= Brief =
Retype the whole listing, character for character.

= Information provided =

+-------+

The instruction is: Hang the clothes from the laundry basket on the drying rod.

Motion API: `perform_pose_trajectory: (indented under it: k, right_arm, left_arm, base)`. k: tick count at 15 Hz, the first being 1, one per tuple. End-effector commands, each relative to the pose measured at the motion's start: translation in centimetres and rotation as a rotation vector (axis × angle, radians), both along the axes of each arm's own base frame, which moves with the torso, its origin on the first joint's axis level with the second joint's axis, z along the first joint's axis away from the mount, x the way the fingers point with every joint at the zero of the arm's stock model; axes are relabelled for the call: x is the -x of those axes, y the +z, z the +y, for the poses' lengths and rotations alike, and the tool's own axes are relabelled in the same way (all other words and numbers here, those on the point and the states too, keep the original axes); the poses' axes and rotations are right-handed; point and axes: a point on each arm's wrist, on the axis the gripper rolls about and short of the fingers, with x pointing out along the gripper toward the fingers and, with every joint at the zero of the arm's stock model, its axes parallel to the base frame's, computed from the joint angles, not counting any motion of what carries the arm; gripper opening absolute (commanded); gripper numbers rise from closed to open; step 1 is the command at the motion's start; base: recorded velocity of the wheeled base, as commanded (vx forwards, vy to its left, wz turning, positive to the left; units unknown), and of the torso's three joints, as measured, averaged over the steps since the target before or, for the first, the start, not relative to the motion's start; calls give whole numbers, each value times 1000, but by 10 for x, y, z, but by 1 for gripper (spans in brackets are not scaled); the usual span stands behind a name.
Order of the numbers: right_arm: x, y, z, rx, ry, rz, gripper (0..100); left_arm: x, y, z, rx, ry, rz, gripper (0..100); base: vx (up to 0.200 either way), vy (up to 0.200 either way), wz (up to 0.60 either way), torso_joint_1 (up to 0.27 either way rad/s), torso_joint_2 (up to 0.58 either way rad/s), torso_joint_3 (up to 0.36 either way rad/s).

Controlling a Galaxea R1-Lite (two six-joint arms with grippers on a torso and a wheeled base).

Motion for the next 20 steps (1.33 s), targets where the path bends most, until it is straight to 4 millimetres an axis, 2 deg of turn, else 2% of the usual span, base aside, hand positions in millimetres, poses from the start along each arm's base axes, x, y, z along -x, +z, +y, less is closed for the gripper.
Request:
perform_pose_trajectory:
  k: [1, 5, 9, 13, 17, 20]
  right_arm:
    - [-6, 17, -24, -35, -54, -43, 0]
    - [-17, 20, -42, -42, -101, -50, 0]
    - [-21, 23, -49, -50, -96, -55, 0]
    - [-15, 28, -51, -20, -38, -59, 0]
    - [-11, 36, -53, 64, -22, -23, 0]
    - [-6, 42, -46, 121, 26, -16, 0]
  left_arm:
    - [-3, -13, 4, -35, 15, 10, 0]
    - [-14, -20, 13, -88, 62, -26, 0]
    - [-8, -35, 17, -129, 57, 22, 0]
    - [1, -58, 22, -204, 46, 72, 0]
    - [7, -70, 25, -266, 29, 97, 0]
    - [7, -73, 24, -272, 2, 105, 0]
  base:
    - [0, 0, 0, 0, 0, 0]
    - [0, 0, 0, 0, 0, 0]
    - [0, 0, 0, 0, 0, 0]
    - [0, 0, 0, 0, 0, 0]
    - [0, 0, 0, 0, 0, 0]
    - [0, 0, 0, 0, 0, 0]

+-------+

= Answer area =
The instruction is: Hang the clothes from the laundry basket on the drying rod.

Motion API: `perform_pose_trajectory: (indented under it: k, right_arm, left_arm, base)`. k: tick count at 15 Hz, the first being 1, one per tuple. End-effector commands, each relative to the pose measured at the motion's start: translation in centimetres and rotation as a rotation vector (axis × angle, radians), both along the axes of each arm's own base frame, which moves with the torso, its origin on the first joint's axis level with the second joint's axis, z along the first joint's axis away from the mount, x the way the fingers point with every joint at the zero of the arm's stock model; axes are relabelled for the call: x is the -x of those axes, y the +z, z the +y, for the poses' lengths and rotations alike, and the tool's own axes are relabelled in the same way (all other words and numbers here, those on the point and the states too, keep the original axes); the poses' axes and rotations are right-handed; point and axes: a point on each arm's wrist, on the axis the gripper rolls about and short of the fingers, with x pointing out along the gripper toward the fingers and, with every joint at the zero of the arm's stock model, its axes parallel to the base frame's, computed from the joint angles, not counting any motion of what carries the arm; gripper opening absolute (commanded); gripper numbers rise from closed to open; step 1 is the command at the motion's start; base: recorded velocity of the wheeled base, as commanded (vx forwards, vy to its left, wz turning, positive to the left; units unknown), and of the torso's three joints, as measured, averaged over the steps since the target before or, for the first, the start, not relative to the motion's start; calls give whole numbers, each value times 1000, but by 10 for x, y, z, but by 1 for gripper (spans in brackets are not scaled); the usual span stands behind a name.
Order of the numbers: right_arm: x, y, z, rx, ry, rz, gripper (0..100); left_arm: x, y, z, rx, ry, rz, gripper (0..100); base: vx (up to 0.200 either way), vy (up to 0.200 either way), wz (up to 0.60 either way), torso_joint_1 (up to 0.27 either way rad/s), torso_joint_2 (up to 0.58 either way rad/s), torso_joint_3 (up to 0.36 either way rad/s).

Controlling a Galaxea R1-Lite (two six-joint arms with grippers on a torso and a wheeled base).

Motion for the next 20 steps (1.33 s), targets where the path bends most, until it is straight to 4 millimetres an axis, 2 deg of turn, else 2% of the usual span, base aside, hand positions in millimetres, poses from the start along each arm's base axes, x, y, z along -x, +z, +y, less is closed for the gripper.
Request:
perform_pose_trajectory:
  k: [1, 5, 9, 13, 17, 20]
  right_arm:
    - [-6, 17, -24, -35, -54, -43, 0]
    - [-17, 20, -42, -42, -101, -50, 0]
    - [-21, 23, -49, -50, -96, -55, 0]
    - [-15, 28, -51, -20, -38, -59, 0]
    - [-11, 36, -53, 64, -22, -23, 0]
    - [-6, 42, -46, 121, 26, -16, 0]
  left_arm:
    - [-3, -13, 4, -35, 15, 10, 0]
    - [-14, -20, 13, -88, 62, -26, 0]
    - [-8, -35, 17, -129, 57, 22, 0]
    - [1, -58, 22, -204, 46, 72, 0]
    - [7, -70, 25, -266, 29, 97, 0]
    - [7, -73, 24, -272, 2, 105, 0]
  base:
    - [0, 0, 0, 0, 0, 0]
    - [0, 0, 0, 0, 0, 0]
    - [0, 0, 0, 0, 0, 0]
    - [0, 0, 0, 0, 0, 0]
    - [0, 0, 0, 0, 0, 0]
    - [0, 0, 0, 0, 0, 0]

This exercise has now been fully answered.